▶ **Data section**:
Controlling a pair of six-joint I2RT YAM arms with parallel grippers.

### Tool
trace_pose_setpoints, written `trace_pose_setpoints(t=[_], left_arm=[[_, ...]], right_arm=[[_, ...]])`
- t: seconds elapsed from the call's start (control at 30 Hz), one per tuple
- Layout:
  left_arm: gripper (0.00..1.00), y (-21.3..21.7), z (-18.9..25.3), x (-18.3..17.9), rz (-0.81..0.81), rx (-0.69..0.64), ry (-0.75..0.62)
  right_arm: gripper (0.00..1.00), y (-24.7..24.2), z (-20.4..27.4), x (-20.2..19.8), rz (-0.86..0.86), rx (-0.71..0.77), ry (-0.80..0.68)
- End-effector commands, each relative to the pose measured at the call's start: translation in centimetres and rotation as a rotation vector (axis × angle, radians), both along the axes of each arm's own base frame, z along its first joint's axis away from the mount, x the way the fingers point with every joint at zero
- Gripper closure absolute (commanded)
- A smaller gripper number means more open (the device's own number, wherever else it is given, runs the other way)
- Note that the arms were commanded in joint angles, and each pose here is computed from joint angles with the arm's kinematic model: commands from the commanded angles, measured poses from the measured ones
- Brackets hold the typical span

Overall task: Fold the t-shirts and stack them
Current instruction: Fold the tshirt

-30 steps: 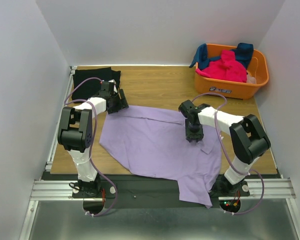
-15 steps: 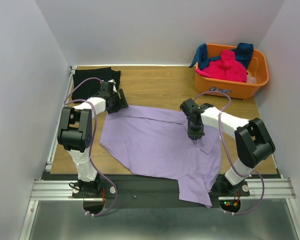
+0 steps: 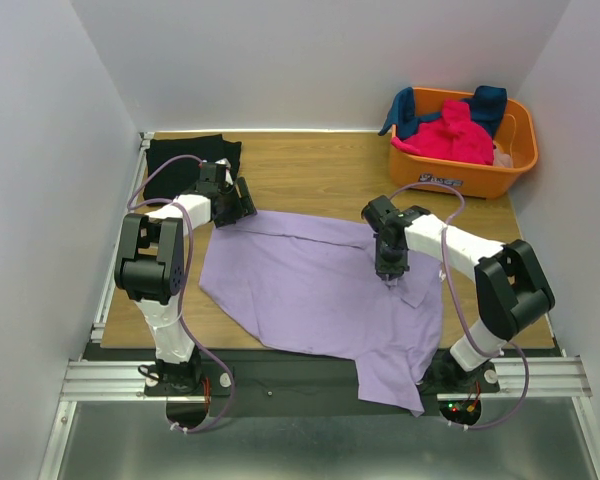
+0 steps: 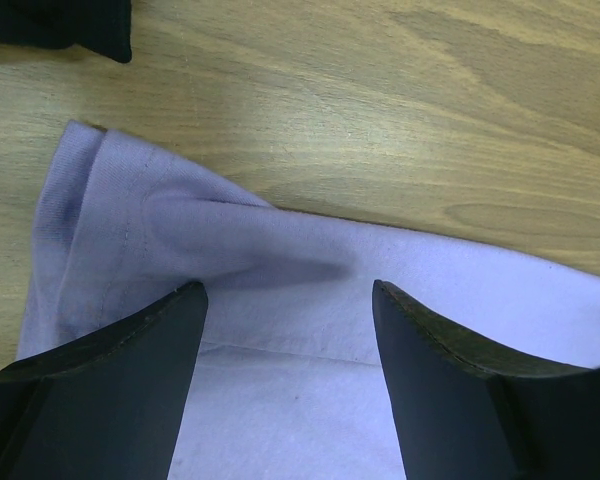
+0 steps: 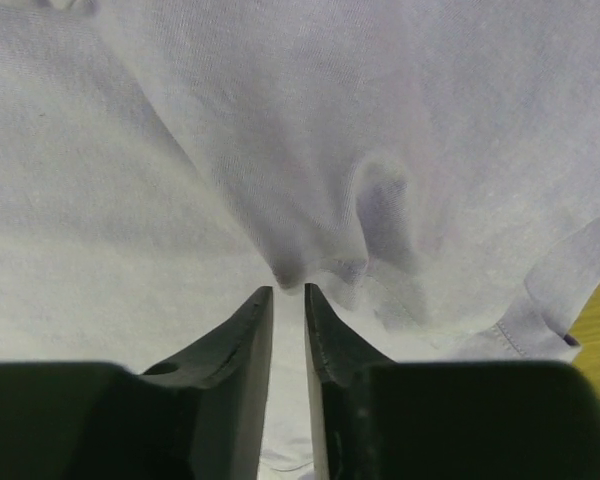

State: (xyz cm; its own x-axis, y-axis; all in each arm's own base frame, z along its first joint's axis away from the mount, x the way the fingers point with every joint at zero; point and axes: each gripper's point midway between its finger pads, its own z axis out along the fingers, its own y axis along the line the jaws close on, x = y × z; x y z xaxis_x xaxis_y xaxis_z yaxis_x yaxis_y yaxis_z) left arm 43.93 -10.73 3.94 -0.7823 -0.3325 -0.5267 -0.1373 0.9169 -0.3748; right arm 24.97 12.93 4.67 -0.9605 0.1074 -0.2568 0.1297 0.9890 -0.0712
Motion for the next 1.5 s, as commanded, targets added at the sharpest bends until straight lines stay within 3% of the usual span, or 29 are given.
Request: trace_pose_setpoints(t=[0.0,0.33,0.47,0.57,0.73,0.93,1.03,1.17,1.27,1.47], left_arm=[[0.2,1.6,-3.2,-2.0,0.017,0.055,0.112],[0.2,1.7,-3.2,-2.1,0.017,0.055,0.11],[0.2,2.0,-3.2,-2.1,0.021,0.057,0.111],[0.2,2.2,-3.3,-2.1,0.024,0.058,0.114],[0.2,2.3,-3.4,-2.1,0.027,0.058,0.115],[0.2,2.4,-3.4,-1.9,0.03,0.057,0.114],[0.2,2.4,-3.3,-1.9,0.027,0.056,0.116],[0.2,2.5,-3.5,-2.1,0.025,0.057,0.123],[0.2,2.5,-3.6,-2.2,0.024,0.06,0.127],[0.2,2.3,-3.5,-2.0,0.018,0.053,0.127]], right_arm=[[0.72,1.2,0.6,1.5,-0.006,0.038,-0.036],[0.73,0.5,-1.1,1.9,-0.023,-0.02,-0.026],[0.94,0.5,-0.4,2.1,-0.031,-0.014,-0.046],[1.0,1.1,1.4,2.0,-0.026,0.031,-0.067],[1.0,2.2,5.8,1.1,0.027,0.13,-0.092],[0.99,3.7,7.3,-1.8,0.092,0.251,0.017],[0.87,3.3,5.6,-3.0,0.094,0.232,0.084],[0.53,2.0,5.4,-2.2,0.042,0.155,0.04],[0.39,0.9,5.9,-1.6,-0.023,0.126,-0.006],[0.38,-3.5,4.9,-2.0,-0.203,0.112,-0.031]])
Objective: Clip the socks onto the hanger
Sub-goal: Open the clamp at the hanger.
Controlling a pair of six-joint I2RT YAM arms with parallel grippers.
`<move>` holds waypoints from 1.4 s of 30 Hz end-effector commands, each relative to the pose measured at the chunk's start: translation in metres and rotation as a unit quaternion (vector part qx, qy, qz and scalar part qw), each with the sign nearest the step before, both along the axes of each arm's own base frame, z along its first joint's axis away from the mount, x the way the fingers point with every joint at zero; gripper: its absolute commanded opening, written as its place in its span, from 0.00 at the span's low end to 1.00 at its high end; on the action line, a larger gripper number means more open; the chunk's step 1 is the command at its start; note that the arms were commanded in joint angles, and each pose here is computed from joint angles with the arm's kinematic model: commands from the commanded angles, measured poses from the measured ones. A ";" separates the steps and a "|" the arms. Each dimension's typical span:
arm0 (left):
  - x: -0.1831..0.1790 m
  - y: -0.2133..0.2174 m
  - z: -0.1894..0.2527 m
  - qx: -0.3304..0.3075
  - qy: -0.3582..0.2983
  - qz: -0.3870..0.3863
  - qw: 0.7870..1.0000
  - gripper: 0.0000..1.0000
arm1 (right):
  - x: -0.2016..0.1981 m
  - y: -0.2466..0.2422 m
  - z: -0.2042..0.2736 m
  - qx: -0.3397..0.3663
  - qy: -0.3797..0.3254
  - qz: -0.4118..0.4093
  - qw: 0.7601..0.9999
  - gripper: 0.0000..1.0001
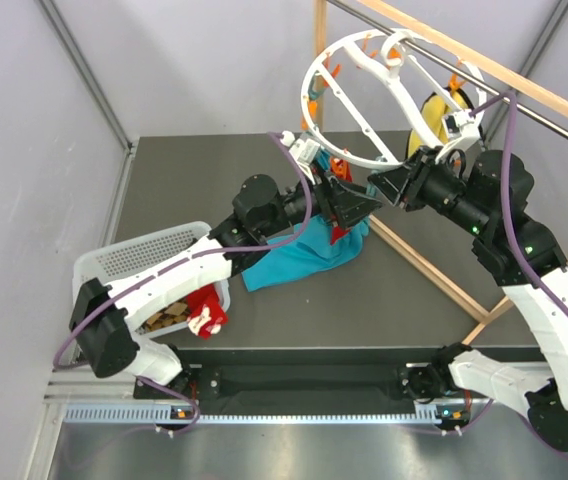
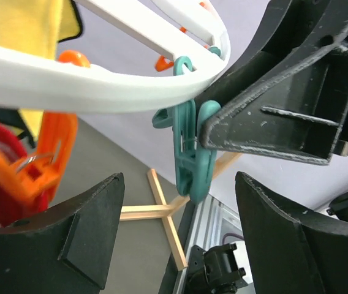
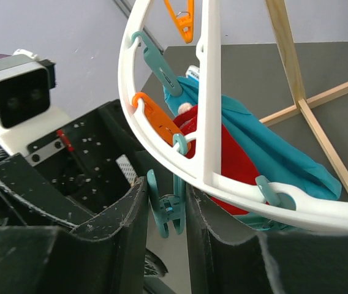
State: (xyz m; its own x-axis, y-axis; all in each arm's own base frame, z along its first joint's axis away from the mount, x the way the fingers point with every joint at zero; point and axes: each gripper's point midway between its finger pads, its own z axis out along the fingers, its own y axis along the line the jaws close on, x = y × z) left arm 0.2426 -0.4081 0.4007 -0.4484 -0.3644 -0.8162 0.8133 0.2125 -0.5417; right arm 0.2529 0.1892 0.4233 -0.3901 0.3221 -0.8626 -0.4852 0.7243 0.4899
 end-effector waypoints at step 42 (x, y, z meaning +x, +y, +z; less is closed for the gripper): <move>-0.013 -0.010 0.048 -0.027 -0.074 -0.036 0.996 0.01 | -0.010 0.010 0.001 -0.005 0.009 0.045 0.999 0.06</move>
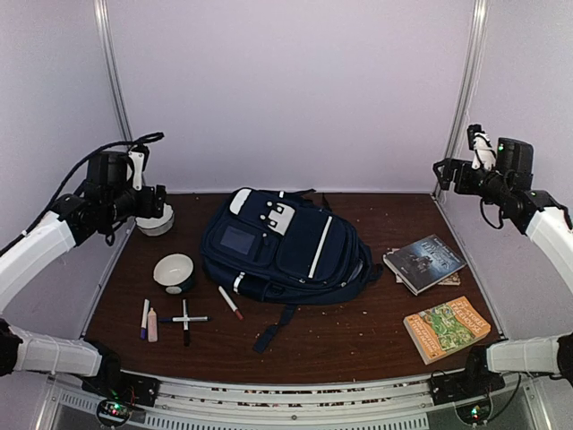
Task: Pack the student bag
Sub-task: Pick up the largest pocket of the bag from the student bag.
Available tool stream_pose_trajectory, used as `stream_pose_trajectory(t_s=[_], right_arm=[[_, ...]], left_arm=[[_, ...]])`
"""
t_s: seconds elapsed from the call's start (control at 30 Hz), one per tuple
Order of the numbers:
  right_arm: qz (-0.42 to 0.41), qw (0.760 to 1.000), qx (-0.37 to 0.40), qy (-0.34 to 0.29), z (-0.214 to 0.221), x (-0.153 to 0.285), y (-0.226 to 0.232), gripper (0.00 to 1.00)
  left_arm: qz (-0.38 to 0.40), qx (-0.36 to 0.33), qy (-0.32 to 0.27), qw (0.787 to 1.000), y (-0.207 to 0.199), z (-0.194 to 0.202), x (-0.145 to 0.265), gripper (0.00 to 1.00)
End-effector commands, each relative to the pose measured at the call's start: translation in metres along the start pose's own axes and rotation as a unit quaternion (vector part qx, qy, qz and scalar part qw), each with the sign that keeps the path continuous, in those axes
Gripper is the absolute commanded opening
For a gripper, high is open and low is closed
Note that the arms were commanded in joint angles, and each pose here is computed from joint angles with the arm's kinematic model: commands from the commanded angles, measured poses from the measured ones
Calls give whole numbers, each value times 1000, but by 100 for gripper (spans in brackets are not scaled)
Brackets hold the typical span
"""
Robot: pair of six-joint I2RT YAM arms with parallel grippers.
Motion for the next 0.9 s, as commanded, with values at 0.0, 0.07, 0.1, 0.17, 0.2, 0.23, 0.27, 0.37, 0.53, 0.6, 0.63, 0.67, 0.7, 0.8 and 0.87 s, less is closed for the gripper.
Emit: stream_pose_trajectory(t_s=[0.0,0.07,0.1,0.17,0.2,0.23,0.27,0.37,0.53,0.6,0.63,0.67,0.7,0.8,0.87], right_arm=[[-11,999,29,23,13,-9,3,100],[-34,997,49,38,21,-15,9,100],[-44,996,58,45,25,-17,13,100],[-64,993,79,61,33,-23,19,100],[-74,991,87,70,37,-27,23,99],[-83,989,95,77,41,-31,26,99],[-95,987,101,85,45,-35,31,98],[-132,978,116,115,60,-49,45,94],[-198,957,130,167,85,-79,76,83],[-220,949,130,184,93,-92,89,78],[-230,945,130,192,96,-99,96,76],[-238,942,129,200,99,-107,102,74],[-246,938,125,209,102,-115,108,72],[-270,927,106,236,113,-139,126,67],[-286,919,91,256,123,-153,138,65]], left_arm=[[41,17,-21,999,-12,-13,-15,87],[59,9,-17,998,-22,-13,-22,84],[70,4,-13,997,-29,-12,-25,83],[94,-6,-3,996,-45,-9,-30,80],[106,-11,4,994,-54,-7,-32,79],[120,-16,11,993,-63,-5,-34,77],[134,-21,19,991,-74,-1,-34,76],[174,-31,47,983,-106,9,-34,73],[226,-11,120,967,-150,39,-31,70],[242,2,151,959,-161,54,-27,69],[249,8,166,954,-165,62,-25,69],[253,13,180,950,-169,70,-23,69],[253,18,192,948,-171,77,-21,68],[247,34,228,941,-171,94,-16,68],[243,44,250,936,-170,104,-12,68]])
Point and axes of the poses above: each gripper's point midway between its finger pads, its own x axis back along the fingers, its own y axis along the line the jaws close on, z = x × y, the point moved 2 cm from there along x, back along the fingers, and after that the axes turned 12 degrees about x, right-handed, at the moved point
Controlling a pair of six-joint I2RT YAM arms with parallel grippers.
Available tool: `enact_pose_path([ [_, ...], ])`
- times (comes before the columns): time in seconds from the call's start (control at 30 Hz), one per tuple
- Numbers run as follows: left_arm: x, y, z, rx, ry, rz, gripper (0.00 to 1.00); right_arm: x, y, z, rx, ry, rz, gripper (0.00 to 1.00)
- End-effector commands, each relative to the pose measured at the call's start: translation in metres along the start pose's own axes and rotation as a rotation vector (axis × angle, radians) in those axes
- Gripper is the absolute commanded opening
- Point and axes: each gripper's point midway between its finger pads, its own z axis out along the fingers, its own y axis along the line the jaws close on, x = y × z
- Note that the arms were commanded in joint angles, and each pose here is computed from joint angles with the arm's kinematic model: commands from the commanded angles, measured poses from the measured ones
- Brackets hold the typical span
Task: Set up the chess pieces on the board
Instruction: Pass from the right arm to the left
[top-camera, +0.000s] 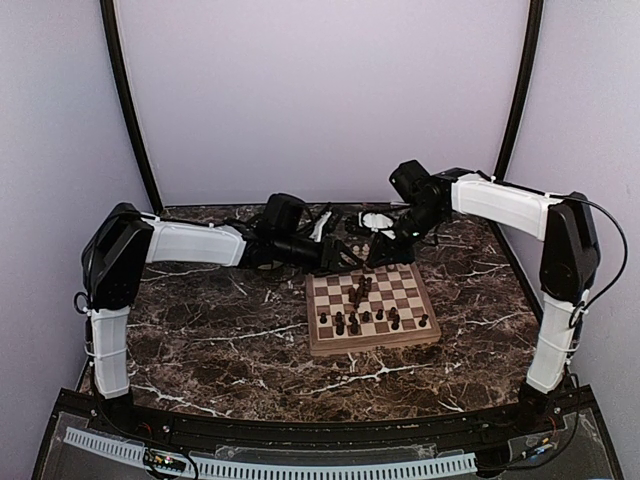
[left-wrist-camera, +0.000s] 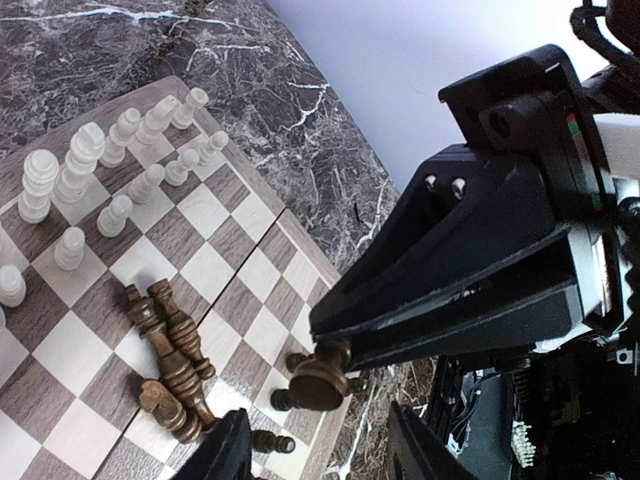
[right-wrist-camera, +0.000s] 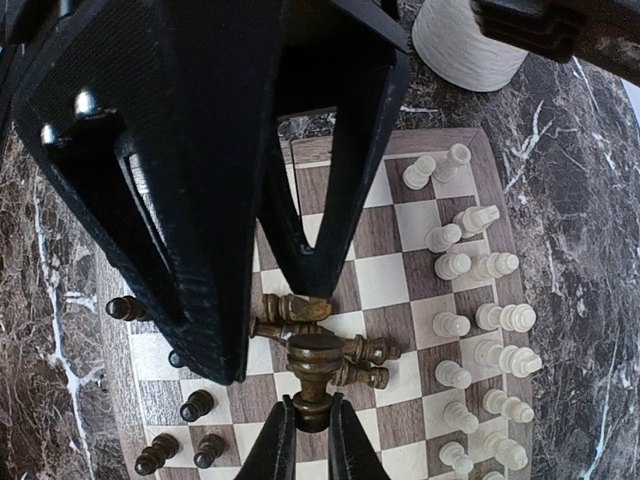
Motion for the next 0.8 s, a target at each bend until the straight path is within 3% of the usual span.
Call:
enact_pose_path([
  [0.0,-0.021,-0.022,-0.003,0.087,-0.035,0.031,0.46,-0.026,0.01,-0.022,0.006,-0.058,-0.039,0.12],
  [0.3,-0.022,-0.025,0.0,0.118,-0.028,0.028,0.37,-0.029,0.014,-0.024,0.002,-0.058,-0.05,0.12],
  [0.77,-0.02,-0.032,0.001,0.173,-0.021,0.043,0.12,-0.032,0.014,-0.025,0.012,-0.055,-0.05,0.16],
])
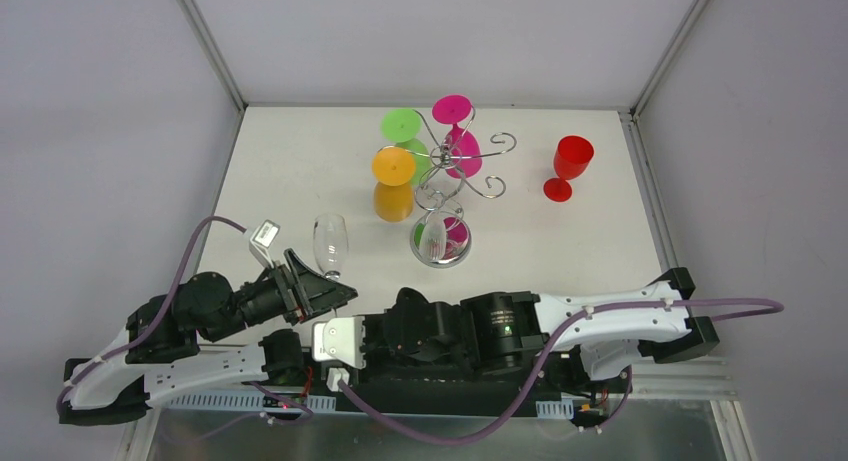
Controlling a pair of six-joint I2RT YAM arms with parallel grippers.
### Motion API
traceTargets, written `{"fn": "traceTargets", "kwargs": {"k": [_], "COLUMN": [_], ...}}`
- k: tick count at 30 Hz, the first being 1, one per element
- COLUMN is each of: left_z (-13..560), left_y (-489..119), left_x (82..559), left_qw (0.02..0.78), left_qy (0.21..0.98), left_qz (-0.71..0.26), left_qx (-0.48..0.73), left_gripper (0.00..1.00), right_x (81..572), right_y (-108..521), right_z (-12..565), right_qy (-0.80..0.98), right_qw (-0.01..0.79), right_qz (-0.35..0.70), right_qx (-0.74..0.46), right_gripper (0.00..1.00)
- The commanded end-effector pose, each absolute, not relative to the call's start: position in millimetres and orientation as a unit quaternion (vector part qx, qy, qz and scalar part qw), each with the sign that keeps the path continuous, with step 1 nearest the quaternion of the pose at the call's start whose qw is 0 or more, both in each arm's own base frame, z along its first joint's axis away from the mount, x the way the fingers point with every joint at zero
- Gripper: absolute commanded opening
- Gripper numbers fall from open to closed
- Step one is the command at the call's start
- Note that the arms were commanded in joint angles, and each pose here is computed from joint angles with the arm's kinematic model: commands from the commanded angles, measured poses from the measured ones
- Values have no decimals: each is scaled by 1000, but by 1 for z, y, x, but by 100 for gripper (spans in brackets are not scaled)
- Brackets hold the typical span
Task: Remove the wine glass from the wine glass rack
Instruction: Place the wine glass at the center of the board.
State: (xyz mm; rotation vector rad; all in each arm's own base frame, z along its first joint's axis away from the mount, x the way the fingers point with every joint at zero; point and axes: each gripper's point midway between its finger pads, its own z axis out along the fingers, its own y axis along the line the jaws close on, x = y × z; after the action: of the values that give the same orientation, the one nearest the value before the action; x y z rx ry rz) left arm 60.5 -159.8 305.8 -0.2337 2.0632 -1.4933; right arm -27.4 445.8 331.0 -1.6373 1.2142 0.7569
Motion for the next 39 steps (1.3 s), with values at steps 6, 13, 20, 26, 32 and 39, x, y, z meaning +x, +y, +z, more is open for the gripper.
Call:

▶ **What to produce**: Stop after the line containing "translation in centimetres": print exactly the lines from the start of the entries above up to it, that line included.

▶ **Answer area**:
Controlling a pair of six-joint I2RT YAM arms with parallel grippers.

### Tool
trace_pose_setpoints, written `trace_pose_setpoints(t=[_], left_arm=[[_, ...]], right_arm=[[_, ...]])`
- t: seconds elapsed from the call's start (control at 30 Hz), one per tuple
- Layout:
  left_arm: gripper (0.00..1.00), y (-21.3..21.7), z (-18.9..25.3), x (-18.3..17.9), rz (-0.81..0.81), rx (-0.69..0.64), ry (-0.75..0.62)
  right_arm: gripper (0.00..1.00), y (-24.7..24.2), z (-20.4..27.4), x (-20.2..19.8), rz (-0.86..0.86), rx (-0.71..0.77), ry (-0.80..0.68)
- End-effector commands, each relative to the pose measured at the call's start: translation in centimetres and rotation as a rotation vector (axis × angle, radians), both along the axes of each arm's own base frame, z along its first joint's axis away from the mount, x the way the fingers point with every joint at zero

The exercise calls for nothing more.